4 Réforme du code pénal et du code de procédure pénale. Elle se fera, dit M. Geens, en tenant compte du développement de peines autonomes (probation, surveillance électronique, confiscation, etc.) qui seront des alternatives à la peine de prison, et en ayant à l'esprit l'exécution des peines. Selon lui, on n'enverra plus en prison que les condamnés à un an au moins mais avec la certitude que la peine soit exécutée. Ceux à qui incombera la tâche de rédiger les nouveaux codes doivent, dit-il, recevoir des instructions politiques très claires. Il espère arriver à ses fins d'ici quatre ans. Et se mettre en ordre de marche face aux obligations engendrées par la loi Salduz.

5 L'avenir de la cour d'assises . M. Geens confirme son intention de ne plus présenter devant la cour d'assises que les affaires liées aux crimes de sang et de faire juger par des magistrats professionnels les dossiers de terrorisme et de grande criminalité. Il voit les avantages qu'un jury populaire peut avoir dans certains cas et ne compte pas supprimer l'institution mais envisage une co-délibération entre la cour et le jury sur la culpabilité et la peine et ne voit pas comment on pourrait échapper à l'introduction d'un degré d'appel.
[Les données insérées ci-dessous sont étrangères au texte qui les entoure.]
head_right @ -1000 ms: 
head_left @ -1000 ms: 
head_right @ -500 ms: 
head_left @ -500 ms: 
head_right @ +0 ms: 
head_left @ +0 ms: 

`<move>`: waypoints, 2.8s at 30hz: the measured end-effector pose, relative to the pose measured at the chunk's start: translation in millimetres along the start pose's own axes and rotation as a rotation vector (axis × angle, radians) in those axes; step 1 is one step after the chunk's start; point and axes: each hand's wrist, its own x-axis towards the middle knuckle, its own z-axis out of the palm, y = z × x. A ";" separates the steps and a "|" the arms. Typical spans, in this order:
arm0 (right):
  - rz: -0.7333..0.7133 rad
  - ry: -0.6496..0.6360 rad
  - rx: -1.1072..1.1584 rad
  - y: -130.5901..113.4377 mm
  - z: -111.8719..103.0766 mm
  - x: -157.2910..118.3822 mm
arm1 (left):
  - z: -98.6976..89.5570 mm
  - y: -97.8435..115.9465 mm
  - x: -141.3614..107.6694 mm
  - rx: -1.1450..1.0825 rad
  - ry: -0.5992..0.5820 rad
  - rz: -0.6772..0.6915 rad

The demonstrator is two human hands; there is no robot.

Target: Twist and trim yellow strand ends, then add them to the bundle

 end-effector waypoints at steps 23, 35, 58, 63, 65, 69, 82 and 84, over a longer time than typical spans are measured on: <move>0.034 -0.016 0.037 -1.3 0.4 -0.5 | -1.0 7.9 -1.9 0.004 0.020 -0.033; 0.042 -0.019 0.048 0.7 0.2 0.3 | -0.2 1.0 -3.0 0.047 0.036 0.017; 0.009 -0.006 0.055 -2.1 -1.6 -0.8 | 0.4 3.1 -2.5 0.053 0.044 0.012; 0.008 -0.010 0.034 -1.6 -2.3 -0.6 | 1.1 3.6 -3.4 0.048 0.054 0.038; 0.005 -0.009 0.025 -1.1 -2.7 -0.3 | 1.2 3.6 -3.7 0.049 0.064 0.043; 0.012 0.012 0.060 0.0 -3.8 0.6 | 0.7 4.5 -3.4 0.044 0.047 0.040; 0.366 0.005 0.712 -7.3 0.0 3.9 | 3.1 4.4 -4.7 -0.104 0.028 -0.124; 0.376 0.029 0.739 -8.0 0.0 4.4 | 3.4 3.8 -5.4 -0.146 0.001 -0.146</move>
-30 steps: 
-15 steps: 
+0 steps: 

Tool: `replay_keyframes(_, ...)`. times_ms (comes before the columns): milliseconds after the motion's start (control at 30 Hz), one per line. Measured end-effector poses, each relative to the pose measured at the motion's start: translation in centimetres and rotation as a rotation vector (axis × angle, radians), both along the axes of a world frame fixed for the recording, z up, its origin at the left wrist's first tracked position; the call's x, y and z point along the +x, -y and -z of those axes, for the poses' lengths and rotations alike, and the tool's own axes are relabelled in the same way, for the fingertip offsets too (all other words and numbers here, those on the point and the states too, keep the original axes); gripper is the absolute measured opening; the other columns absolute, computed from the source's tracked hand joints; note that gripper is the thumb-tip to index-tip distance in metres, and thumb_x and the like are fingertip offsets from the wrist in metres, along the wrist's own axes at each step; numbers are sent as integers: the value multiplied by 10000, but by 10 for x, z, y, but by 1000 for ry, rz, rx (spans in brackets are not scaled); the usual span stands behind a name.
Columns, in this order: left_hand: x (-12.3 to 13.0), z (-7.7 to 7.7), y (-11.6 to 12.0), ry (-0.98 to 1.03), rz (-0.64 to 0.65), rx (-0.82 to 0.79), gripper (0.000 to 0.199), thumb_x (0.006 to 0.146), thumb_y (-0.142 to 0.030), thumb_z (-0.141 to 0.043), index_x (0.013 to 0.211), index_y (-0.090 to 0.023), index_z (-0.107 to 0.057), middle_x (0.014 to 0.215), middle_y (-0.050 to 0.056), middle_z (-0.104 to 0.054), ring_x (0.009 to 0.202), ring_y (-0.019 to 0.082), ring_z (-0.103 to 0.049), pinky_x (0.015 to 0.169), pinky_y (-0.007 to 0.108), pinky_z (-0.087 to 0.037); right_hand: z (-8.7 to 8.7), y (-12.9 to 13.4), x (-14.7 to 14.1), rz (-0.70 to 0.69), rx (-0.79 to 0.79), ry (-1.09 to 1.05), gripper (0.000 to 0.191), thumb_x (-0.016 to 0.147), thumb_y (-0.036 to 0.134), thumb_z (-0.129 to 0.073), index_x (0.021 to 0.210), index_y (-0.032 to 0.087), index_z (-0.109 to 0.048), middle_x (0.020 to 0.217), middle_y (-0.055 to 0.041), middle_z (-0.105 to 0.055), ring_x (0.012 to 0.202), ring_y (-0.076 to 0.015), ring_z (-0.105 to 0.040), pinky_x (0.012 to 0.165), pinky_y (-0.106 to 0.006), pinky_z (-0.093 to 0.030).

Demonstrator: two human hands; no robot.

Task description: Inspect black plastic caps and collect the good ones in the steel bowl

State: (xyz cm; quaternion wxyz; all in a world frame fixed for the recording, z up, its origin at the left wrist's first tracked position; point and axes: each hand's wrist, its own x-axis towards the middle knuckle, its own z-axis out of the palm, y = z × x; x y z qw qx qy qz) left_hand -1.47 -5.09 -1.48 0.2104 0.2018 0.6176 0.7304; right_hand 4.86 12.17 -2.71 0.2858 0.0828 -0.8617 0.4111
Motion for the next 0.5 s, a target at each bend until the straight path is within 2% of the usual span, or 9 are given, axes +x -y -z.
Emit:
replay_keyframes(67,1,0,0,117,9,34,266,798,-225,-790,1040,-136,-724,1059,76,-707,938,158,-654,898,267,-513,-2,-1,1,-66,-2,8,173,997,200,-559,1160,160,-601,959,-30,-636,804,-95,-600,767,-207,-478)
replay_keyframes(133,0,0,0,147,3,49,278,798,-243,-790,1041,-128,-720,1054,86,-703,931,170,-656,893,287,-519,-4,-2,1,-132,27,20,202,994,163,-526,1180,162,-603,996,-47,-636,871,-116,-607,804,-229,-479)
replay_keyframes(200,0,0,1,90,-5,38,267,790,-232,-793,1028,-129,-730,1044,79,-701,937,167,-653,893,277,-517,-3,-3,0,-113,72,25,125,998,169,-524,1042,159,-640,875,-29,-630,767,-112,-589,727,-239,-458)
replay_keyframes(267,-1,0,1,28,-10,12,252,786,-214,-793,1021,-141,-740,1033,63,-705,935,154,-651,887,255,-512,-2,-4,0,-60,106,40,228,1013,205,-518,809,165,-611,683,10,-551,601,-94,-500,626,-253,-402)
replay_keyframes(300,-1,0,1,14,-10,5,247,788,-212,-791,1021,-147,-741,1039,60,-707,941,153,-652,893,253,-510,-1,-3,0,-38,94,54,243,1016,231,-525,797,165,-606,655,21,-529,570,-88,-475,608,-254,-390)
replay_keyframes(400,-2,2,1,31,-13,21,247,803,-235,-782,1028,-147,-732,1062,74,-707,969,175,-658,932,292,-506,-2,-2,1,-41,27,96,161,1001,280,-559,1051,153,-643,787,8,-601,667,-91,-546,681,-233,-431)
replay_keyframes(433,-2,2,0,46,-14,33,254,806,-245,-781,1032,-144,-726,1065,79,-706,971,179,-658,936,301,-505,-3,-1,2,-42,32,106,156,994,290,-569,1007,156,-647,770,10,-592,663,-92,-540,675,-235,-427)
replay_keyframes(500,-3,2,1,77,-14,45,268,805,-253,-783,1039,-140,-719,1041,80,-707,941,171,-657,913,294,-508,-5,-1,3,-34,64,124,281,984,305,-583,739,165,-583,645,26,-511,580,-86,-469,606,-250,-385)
6 Les lenteurs de la justice. Le ministre rappelle que la volonté du gouvernement est d'obtenir des jugements civils un an après l'entame de la procédure. Il faut, dit-il, réfléchir à la possibilité d'étendre les débats interactifs et à la nécessité de passer systématiquement par la plaidoirie. Il faut aussi réfléchir, à travers les contrats de gestion à conclure avec les juridictions, à la durée des instructions afin que le délai raisonnable soit respecté.

7 L'extension de la transaction financière en matière pénale. La transaction pénale est un privilège du parquet, relève le ministre qui, dit-il, ne peut qu'exprimer son avis personnel. "En matière pénale, les preuves ne sont pas toujours faciles à réunir. Prenons l'exemple du délit d'initié : il est presque toujours impossible de savoir s'il y avait eu communication d'une information privilégiée avant que la personne achète ou vende des titres. Par ailleurs, les affaires qui traînent laissent des traces du côté des inculpés. Je ne veux pas protéger les hommes d'affaires mais c'est une réalité. Quant à l'intérêt général, je constate que sur une courte période, la récolte permise par la transaction a été de 58 millions d'euros. Il ne faut pas non plus oublier les revenus fiscaux qui y sont associés. Les montants des transactions sont aussi beaucoup plus importants que les amendes pénales prononcées par un tribunal. Pour l'Etat, la mesure est plutôt une bonne affaire même s'il y a des choses à dire sur le principe .

8 L'affaire Luxleaks . Selon M. Geens, tant que nous n'aurons pas un marché fiscal intégré au sein de l'Europe, la concurrence fiscale continuera. C'est comme ça. Le ministre aimerait éviter la compétition entre les législations mais pour cela, il faut un effort d'harmonisation européen, une base taxable.

9 Faut-il taxer les revenus du capital ? M. Geens n'entend pas jeter davantage d'huile sur le feu. "Nous mènerons cette discussion au sein du gouvernement" , dit-il, ajoutant qu'il existe une marge de manoeuvre dans l'accord de gouvernement pour réétudier la question du "tax shift".

10 La place du CD&V au sein du gouvernement. Le ministre répond que son parti est toujours heureux quand il peut être aux affaires. Il relève que le CD&V a longtemps eu l'habitude de jouer les premiers violons et que si ce n'est plus vrai aujourd'hui, il a largement contribué à l'écriture de la partition, en continuité avec celle du gouvernement Di Rupo. Le CD&V oeuvre pour l'avenir du pays, "comme le montrent la réforme des pensions et la réduction des coûts salariaux, chantiers absolument nécessaires". Il constate que l'on assistait déjà sous Di Rupo à une polarisation du pays mais qu'elle a été aggravée par les élections, "ce que je regrette énormément". A ses yeux, c'est une faute de notre démocratie constitutionnelle de permettre à cette polarisation de se jouer entre deux partis qui n'ont pas le même électorat potentiel, "ce qui rend d'autant plus difficile la tâche de ceux qui, comme le CD&V, essaient de trouver le juste milieu pour tous les habitants de notre pays".